Tuesday, October 23, 2007

Wednesday: Howard's end?

Politicians, economists and Reserve Bank staffers are on tenderhooks ahead of inflation figures due for release this morning expected to provide the trigger for a pre-election rate rise.

An interest rate rise decided at the Bank’s Melbourne Cup day board meeting would come just 17 days before polling day and most likely deal a fatal blow to the Coalition’s re-election campaign.

The Treasury’s Pre-Election Economic and Fiscal Outlook released yesterday continued to forecast an annual headline inflation rate of 2.75 per cent in the year ahead implying a quarterly rate of 0.68 per cent, low enough to allow the Reserve Bank to leave interest rates unchanged.

But the so-called “trimmed mean” inflation rate that the Bank uses to guide its deliberations jumped sharply to 0.9 per cent in three months to June, well in to the Bank's danger zone...

If the trimmed mean inflation rate for the three months to September to be released today is also close to 0.9 per cent as is thought likely, a Melbourne Cup week rate hike will be almost automatic.

To delay would be to risk a third successive 0.9 per cent quarterly rise and to lose control of inflation.

Late yesterday private sector economists were forecasting a trimmed mean rate of 0.9 per cent for the September quarter, with some suggesting it could be higher.

Several had boosted their forecasts in the wake of the producer price index released on Monday which showed that the price of Australian-produced goods jumped 1.5 per cent in the quarter.

A rate rise on Wednesday fortnight would be the sixth since the Prime Minister launched his campaign for the last election from a podium that read “keeping interest rates low”.

It would push up the standard bank variable interest rate to 8.55 per cent, lifting the monthly repayment on a 25-year $400,000 mortgage to $3,167.

The head of the National Australia Bank John Stewart yesterday told the Australian Financial Review that further increases in mortgage rates were likely over and above those dictated by the Reserve Bank once the election was out of the way.

“Once things settle - and probably once there is no election looming - prices will rise because credit is underpriced,” he was quoted as saying.

Campaigning in Adelaide yesterday the Prime Minister said that banks' lending practices were “entirely a matter for them” and that the most important question facing voters was “who is better able to manage our $1.1 trillion economy”.

Mr Howard added to the $34 billion of tax cuts he promised last week an extra $4 billion in additional payments to old-age pensioners, carers and disability support pensioners.
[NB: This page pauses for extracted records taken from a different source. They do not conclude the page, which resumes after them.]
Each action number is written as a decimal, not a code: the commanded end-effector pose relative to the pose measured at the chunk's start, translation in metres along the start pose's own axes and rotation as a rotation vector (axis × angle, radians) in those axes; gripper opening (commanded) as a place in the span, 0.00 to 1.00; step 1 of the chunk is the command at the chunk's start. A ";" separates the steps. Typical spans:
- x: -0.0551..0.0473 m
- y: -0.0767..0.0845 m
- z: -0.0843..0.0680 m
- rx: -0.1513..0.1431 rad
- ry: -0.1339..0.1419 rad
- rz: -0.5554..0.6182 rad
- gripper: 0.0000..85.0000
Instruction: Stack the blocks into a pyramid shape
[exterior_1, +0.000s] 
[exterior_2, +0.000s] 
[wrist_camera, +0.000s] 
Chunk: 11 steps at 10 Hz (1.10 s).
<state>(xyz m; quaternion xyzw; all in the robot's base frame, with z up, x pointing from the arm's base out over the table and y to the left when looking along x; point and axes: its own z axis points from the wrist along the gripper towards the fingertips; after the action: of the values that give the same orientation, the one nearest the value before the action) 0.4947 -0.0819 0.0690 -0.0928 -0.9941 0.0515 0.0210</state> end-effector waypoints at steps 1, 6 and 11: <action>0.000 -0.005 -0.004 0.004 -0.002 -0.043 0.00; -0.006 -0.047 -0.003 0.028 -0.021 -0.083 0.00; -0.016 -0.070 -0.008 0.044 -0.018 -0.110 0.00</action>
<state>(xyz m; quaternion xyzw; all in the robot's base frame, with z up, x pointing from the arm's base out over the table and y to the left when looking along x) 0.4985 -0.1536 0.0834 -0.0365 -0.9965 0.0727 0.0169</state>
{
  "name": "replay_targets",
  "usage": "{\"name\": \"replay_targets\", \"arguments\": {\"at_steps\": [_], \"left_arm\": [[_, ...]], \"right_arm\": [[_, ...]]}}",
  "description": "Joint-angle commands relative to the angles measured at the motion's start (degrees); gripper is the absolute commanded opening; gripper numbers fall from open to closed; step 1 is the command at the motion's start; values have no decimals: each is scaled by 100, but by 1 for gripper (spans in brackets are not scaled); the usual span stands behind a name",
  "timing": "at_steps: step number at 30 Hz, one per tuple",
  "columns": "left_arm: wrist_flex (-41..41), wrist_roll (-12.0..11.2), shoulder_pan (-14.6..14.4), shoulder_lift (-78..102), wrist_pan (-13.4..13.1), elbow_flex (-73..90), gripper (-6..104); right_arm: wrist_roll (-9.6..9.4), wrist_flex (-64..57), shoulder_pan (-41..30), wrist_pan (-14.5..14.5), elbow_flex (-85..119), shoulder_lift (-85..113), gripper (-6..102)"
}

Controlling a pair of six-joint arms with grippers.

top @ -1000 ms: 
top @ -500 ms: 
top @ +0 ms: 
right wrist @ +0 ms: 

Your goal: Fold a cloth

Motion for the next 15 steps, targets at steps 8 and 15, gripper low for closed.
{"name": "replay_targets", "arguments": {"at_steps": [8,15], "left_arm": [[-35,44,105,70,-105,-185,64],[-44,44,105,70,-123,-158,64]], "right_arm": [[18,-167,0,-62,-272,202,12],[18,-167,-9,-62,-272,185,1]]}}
Asked whether the injection of so much exra cash would fan inflation further and force the Reserve Bank to push interest rates still higher he replied: “I don’t regard it as inflationary to make sure that pensioners are protected against the impact of cost of living increases. I think, you know, economics has lost its meaning if you regard something like that as inflationary.”

The Coalition and Labor campaign promises, each exceeding $47 billion, are unlikely to influence the Reserve Bank board's immediate decision at its Melbourne Cup day meeting.

But they are likely to help determine how many more times the Bank feels it needs to increase interest rates beyond November.